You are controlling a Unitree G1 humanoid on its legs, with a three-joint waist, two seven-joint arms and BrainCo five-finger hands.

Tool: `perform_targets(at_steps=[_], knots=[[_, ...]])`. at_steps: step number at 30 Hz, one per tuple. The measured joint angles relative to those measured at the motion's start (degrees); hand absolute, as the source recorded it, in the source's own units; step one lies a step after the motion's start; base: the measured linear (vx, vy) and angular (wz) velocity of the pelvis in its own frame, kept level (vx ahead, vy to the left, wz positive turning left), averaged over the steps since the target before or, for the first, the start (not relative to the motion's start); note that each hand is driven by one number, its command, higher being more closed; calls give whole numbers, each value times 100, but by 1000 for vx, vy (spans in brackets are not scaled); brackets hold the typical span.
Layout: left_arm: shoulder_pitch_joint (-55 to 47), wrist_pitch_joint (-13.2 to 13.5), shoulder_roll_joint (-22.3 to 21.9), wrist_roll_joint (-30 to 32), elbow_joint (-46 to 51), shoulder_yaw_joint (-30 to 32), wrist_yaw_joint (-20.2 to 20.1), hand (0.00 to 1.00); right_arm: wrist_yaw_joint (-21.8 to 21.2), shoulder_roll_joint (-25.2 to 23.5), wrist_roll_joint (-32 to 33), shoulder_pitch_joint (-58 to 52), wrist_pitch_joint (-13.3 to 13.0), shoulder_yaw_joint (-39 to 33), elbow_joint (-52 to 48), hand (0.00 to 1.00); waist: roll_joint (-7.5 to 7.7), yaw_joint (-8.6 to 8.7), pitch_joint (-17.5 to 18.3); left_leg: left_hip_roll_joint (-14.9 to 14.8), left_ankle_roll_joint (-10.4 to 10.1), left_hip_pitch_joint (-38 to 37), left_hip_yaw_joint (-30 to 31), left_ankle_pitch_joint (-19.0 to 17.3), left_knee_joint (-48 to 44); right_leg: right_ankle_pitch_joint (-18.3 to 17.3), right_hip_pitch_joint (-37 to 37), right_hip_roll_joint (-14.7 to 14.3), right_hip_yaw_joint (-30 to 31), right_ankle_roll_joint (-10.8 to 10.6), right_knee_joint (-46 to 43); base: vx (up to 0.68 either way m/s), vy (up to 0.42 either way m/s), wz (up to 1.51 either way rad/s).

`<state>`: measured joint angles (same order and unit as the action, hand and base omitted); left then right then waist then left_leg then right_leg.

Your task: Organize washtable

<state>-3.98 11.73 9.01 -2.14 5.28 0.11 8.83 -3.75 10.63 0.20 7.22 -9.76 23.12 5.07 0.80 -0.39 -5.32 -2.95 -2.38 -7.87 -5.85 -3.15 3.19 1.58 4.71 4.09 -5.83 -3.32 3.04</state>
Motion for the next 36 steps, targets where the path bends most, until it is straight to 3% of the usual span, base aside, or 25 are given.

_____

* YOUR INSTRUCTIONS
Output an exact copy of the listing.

* ANSWER SECTION
You are controlling a Unitree G1 humanoid on its legs, with a three-joint waist, two seven-joint arms and BrainCo five-finger hands.

Tool: `perform_targets(at_steps=[_], knots=[[_, ...]])`. at_steps: step number at 30 Hz, one per tuple. The measured joint angles relative to those measured at the motion's start (degrees); hand absolute, as the source recorded it, in the source's own units; step one lies a step after the motion's start; base: the measured linear (vx, vy) and angular (wz) velocity of the pelvis in its own frame, kept level (vx ahead, vy to the left, wz positive turning left), averaged over the steps since the target before or, for the first, the start (not relative to the motion's start); note that each hand is driven by one number, its command, higher being more closed; calls give whole numbers, each value times 100, but by 1000 for vx, vy (spans in brackets are not scaled); brackets hold the typical span.
Layout: left_arm: shoulder_pitch_joint (-55 to 47), wrist_pitch_joint (-13.2 to 13.5), shoulder_roll_joint (-22.3 to 21.9), wrist_roll_joint (-30 to 32), elbow_joint (-46 to 51), shoulder_yaw_joint (-30 to 32), wrist_yaw_joint (-20.2 to 20.1), hand (0.00 to 1.00); right_arm: wrist_yaw_joint (-21.8 to 21.2), shoulder_roll_joint (-25.2 to 23.5), wrist_roll_joint (-32 to 33), shoulder_pitch_joint (-58 to 52), wrist_pitch_joint (-13.3 to 13.0), shoulder_yaw_joint (-39 to 33), elbow_joint (-52 to 48), hand (0.00 to 1.00); waist: roll_joint (-7.5 to 7.7), yaw_joint (-8.6 to 8.7), pitch_joint (-17.5 to 18.3); left_leg: left_hip_roll_joint (-14.9 to 14.8), left_ankle_roll_joint (-10.4 to 10.1), left_hip_pitch_joint (-38 to 37), left_hip_yaw_joint (-30 to 31), left_ankle_pitch_joint (-19.0 to 17.3), left_knee_joint (-48 to 44); right_leg: right_ankle_pitch_joint (-18.3 to 17.3), right_hip_pitch_joint (-37 to 37), right_hip_roll_joint (-14.7 to 14.3), right_hip_yaw_joint (-30 to 31), right_ankle_roll_joint (-10.8 to 10.6), right_knee_joint (-46 to 43); base: vx (up to 0.68 either way m/s), vy (up to 0.42 either way m/s), wz (up to 1.51 either way rad/s).

`<state>`: measured joint angles (same order and unit as the action, hand and base omitted); left then right then waist then left_leg then right_leg.

Your task: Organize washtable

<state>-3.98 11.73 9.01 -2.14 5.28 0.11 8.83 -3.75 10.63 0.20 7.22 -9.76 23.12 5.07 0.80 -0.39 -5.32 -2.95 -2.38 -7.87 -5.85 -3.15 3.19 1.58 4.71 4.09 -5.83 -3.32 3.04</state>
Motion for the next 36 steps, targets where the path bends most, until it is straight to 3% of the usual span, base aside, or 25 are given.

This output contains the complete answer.